DATA below:

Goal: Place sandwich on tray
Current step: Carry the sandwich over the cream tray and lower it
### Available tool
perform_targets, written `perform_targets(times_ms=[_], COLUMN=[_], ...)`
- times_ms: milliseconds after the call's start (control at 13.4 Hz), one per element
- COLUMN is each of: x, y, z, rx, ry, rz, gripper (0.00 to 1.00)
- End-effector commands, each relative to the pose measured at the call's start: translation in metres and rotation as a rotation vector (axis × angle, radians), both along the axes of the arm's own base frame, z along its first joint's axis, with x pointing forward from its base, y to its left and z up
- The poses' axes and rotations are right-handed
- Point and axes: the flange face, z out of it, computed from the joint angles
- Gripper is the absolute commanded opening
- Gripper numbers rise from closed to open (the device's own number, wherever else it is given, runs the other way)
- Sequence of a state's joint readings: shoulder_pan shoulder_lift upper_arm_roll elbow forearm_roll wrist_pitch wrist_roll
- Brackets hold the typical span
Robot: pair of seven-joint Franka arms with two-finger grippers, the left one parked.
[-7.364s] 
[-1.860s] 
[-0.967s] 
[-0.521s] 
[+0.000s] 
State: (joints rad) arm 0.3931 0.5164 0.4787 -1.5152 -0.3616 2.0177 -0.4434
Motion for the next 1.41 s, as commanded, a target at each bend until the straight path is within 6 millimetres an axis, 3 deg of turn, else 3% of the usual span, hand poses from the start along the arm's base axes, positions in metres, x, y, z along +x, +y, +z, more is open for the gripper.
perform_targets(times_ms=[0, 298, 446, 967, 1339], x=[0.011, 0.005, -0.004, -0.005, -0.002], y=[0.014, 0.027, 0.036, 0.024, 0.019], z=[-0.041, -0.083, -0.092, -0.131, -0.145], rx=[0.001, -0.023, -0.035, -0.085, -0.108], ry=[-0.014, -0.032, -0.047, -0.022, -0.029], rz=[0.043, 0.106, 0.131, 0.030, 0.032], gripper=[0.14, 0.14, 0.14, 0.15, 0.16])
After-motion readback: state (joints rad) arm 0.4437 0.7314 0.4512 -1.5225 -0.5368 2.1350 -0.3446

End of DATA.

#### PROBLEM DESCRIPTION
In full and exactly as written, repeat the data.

#### RESPONSE BELOW
Goal: Place sandwich on tray
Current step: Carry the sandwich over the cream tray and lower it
### Available tool
perform_targets, written `perform_targets(times_ms=[_], COLUMN=[_], ...)`
- times_ms: milliseconds after the call's start (control at 13.4 Hz), one per element
- COLUMN is each of: x, y, z, rx, ry, rz, gripper (0.00 to 1.00)
- End-effector commands, each relative to the pose measured at the call's start: translation in metres and rotation as a rotation vector (axis × angle, radians), both along the axes of the arm's own base frame, z along its first joint's axis, with x pointing forward from its base, y to its left and z up
- The poses' axes and rotations are right-handed
- Point and axes: the flange face, z out of it, computed from the joint angles
- Gripper is the absolute commanded opening
- Gripper numbers rise from closed to open (the device's own number, wherever else it is given, runs the other way)
- Sequence of a state's joint readings: shoulder_pan shoulder_lift upper_arm_roll elbow forearm_roll wrist_pitch wrist_roll
- Brackets hold the typical span
Robot: pair of seven-joint Franka arms with two-finger grippers, the left one parked.
[-7.364s] 
[-1.860s] 
[-0.967s] 
[-0.521s] 
[+0.000s] 
State: (joints rad) arm 0.3931 0.5164 0.4787 -1.5152 -0.3616 2.0177 -0.4434
Motion for the next 1.41 s, as commanded, a target at each bend until the straight path is within 6 millimetres an axis, 3 deg of turn, else 3% of the usual span, hand poses from the start along the arm's base axes, positions in metres, x, y, z along +x, +y, +z, more is open for the gripper.
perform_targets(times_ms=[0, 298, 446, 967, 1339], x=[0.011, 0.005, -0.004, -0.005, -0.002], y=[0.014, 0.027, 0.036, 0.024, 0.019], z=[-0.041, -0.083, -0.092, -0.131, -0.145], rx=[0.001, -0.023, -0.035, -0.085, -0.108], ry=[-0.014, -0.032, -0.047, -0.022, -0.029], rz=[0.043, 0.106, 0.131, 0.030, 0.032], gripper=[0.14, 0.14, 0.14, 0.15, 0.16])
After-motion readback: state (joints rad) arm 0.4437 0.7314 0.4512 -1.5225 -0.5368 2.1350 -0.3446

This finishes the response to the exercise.